## YOUR GOAL
Search the entries for the word "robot". Copy every line where it turns up.

## DATA FOR THIS EXERCISE
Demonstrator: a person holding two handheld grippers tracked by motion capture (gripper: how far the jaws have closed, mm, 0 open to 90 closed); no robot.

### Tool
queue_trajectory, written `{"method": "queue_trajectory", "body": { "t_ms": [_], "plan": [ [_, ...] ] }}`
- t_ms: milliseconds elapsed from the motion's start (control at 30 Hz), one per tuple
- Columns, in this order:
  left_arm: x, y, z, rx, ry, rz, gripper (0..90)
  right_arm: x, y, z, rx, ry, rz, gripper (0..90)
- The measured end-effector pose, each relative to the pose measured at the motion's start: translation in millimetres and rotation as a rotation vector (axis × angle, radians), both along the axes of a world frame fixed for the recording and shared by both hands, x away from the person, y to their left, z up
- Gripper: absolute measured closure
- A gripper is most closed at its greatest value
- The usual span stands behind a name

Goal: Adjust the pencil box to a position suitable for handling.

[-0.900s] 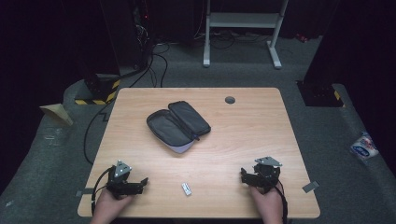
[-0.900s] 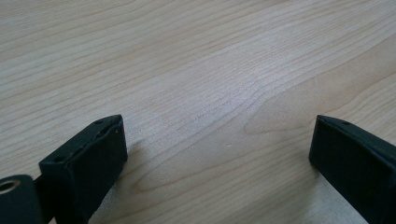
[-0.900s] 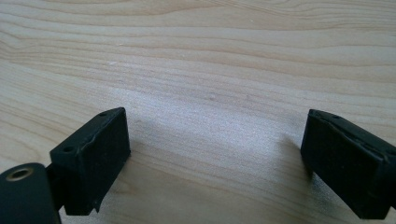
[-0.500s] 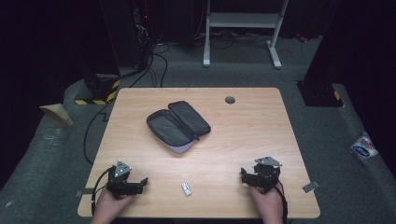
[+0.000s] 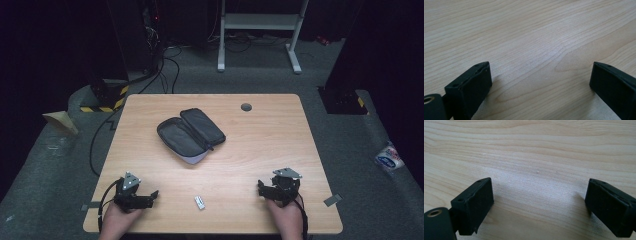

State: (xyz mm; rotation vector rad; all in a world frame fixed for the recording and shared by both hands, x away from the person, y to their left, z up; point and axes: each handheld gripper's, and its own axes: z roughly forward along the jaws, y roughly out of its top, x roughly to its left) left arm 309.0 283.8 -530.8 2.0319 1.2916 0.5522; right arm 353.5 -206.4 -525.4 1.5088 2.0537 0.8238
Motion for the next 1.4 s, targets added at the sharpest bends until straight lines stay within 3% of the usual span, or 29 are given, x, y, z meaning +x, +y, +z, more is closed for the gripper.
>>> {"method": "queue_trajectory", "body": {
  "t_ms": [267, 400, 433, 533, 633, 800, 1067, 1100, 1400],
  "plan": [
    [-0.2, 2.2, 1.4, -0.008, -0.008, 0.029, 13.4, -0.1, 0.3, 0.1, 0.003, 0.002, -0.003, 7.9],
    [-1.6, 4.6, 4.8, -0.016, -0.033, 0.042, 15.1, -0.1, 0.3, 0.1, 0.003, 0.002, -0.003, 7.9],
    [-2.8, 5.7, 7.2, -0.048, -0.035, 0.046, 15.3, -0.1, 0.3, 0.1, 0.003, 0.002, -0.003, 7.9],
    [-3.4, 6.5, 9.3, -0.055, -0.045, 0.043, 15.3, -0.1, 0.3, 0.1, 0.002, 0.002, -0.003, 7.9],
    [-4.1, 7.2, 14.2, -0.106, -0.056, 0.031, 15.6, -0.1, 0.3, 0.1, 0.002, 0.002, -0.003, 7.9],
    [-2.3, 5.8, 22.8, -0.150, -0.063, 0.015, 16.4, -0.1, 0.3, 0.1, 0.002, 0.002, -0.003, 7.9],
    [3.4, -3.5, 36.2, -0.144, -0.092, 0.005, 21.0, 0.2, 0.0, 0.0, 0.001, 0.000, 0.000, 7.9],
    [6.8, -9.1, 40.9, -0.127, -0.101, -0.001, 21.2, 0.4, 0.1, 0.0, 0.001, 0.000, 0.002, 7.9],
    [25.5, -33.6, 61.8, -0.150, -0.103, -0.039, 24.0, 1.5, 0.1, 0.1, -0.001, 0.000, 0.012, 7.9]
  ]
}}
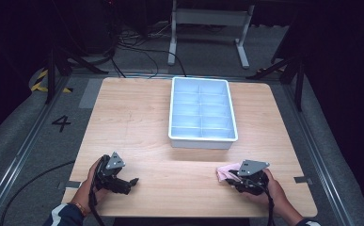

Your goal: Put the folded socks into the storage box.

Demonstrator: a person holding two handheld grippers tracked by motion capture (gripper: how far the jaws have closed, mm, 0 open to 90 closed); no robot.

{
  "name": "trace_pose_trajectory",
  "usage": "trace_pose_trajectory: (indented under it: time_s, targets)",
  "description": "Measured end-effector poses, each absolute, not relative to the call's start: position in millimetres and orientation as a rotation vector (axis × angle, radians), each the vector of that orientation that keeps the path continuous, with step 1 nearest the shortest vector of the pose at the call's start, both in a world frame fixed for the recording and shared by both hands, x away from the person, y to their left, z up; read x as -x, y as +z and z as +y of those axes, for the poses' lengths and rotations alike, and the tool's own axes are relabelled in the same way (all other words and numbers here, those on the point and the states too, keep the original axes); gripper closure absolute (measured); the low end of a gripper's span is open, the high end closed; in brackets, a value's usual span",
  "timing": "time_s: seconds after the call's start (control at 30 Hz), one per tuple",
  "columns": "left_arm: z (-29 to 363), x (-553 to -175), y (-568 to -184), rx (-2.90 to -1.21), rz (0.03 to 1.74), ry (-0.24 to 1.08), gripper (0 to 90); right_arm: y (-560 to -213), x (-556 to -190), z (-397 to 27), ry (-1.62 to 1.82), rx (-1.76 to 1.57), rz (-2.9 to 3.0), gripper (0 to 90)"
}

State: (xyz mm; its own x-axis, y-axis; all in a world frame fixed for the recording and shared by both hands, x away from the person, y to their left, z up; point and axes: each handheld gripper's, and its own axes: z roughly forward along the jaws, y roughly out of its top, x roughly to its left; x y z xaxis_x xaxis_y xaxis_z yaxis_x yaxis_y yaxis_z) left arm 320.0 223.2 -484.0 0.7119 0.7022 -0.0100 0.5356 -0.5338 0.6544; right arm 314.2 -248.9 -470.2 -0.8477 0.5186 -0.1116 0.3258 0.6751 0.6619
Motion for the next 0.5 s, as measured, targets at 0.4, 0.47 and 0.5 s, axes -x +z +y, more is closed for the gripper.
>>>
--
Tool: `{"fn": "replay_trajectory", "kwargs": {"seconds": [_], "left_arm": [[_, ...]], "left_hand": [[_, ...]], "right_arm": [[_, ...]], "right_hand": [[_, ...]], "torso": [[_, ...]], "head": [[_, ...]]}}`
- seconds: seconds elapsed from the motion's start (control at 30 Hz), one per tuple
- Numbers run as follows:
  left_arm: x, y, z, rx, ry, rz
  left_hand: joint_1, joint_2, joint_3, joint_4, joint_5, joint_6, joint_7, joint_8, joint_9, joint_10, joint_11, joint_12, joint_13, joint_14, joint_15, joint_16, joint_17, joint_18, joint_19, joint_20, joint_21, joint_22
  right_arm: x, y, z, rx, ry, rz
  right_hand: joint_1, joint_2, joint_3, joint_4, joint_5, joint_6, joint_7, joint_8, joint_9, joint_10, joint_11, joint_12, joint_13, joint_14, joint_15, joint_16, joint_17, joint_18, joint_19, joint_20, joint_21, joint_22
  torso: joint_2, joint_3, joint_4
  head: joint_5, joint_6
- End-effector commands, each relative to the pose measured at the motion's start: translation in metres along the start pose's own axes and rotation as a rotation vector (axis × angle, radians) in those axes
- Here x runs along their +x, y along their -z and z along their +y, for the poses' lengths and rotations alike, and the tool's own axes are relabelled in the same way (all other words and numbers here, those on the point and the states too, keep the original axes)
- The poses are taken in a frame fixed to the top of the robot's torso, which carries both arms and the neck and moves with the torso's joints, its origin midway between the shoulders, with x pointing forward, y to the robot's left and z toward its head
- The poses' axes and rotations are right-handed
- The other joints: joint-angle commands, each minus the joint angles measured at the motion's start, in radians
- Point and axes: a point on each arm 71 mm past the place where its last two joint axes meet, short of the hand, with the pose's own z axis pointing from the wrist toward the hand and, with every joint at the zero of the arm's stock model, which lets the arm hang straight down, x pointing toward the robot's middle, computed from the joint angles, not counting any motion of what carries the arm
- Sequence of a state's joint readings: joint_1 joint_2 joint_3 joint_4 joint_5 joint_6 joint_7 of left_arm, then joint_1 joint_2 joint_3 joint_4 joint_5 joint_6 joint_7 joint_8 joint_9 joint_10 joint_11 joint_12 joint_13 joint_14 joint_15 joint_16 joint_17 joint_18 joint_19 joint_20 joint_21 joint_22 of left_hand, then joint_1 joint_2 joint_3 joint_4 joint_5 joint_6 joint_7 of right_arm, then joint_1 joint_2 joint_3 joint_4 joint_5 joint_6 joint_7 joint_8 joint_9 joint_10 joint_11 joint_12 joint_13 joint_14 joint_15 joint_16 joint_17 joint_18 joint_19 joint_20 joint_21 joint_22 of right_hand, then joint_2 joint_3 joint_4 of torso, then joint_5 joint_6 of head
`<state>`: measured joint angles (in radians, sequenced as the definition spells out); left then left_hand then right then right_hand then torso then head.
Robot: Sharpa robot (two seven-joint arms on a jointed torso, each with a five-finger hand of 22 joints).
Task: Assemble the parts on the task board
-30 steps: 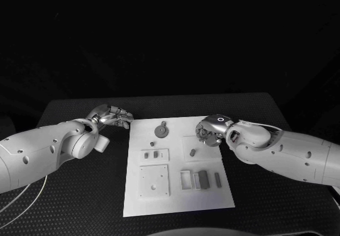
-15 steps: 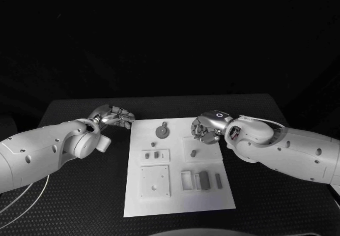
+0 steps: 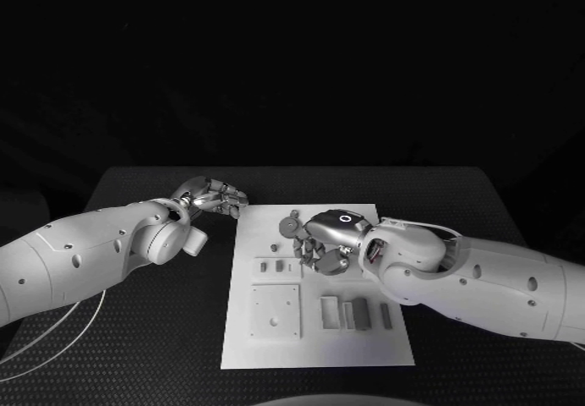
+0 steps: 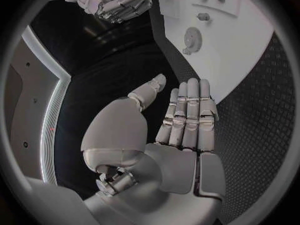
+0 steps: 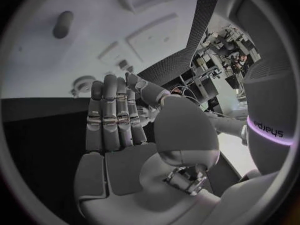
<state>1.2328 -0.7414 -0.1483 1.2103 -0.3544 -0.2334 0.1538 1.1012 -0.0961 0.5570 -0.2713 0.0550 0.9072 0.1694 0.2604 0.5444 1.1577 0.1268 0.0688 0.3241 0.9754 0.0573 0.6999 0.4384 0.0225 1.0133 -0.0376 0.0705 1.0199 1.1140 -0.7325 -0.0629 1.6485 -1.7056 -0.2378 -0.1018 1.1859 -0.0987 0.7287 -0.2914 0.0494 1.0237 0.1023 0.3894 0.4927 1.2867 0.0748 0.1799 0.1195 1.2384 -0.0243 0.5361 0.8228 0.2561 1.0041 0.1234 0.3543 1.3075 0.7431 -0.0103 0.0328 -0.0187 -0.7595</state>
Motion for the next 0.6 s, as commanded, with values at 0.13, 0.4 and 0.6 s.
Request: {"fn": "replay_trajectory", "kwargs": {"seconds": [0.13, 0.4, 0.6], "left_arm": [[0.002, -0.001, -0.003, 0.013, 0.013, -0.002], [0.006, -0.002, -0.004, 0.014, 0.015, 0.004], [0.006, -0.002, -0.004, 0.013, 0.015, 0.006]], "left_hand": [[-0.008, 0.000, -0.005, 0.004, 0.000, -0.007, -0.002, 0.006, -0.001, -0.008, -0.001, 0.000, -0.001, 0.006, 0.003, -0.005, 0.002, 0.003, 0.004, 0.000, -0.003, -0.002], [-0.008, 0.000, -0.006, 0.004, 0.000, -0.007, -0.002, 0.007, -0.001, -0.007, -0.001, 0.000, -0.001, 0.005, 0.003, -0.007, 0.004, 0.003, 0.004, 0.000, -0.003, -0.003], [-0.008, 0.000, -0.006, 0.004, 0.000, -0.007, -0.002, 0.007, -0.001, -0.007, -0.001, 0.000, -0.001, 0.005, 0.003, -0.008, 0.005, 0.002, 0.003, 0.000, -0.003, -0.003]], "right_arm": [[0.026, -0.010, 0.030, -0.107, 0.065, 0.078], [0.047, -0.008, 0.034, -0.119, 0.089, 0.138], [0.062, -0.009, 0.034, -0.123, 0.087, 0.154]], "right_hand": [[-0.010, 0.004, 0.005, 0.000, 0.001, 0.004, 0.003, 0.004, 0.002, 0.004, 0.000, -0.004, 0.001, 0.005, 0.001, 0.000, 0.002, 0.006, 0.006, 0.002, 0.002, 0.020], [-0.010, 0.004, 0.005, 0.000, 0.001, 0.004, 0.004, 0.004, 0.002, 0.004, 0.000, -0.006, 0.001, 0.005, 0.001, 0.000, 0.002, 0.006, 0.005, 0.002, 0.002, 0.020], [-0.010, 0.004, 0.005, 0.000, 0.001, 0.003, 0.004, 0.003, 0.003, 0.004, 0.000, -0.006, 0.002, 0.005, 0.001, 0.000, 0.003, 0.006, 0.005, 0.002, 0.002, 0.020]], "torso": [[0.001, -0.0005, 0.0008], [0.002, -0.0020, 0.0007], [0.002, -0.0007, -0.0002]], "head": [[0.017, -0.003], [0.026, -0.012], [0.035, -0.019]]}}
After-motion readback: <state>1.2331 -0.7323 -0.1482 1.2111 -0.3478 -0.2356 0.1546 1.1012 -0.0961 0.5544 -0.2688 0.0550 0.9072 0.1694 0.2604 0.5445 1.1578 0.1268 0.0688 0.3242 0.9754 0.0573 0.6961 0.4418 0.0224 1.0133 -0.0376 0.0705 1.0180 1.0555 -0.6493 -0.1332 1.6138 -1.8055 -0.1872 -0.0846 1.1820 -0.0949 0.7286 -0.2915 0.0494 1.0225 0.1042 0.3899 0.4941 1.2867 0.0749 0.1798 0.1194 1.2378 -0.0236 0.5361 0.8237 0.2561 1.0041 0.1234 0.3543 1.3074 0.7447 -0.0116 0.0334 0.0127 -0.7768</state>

## RESPONSE
Demonstrator: a person holding two handheld grippers tracked by motion capture (gripper: how far the jaws have closed, mm, 0 open to 90 closed); no robot.
Demonstrator: a person holding two handheld grippers tracked by motion capture (gripper: how far the jaws have closed, mm, 0 open to 90 closed); no robot.
- The poses are taken in a frame fixed to the top of the robot's torso, which carries both arms and the neck and moves with the torso's joints, its origin midway between the shoulders, with x pointing forward, y to the robot's left and z toward its head
- Point and axes: a point on each arm 71 mm past the place where its last two joint axes meet, short of the hand, with the pose's own z axis pointing from the wrist toward the hand and, with every joint at the zero of the arm's stock model, which lets the arm hang straight down, x pointing toward the robot's middle, computed from the joint angles, not counting any motion of what carries the arm
Robot: Sharpa robot (two seven-joint arms on a jointed torso, each with a five-finger hand of 22 joints).

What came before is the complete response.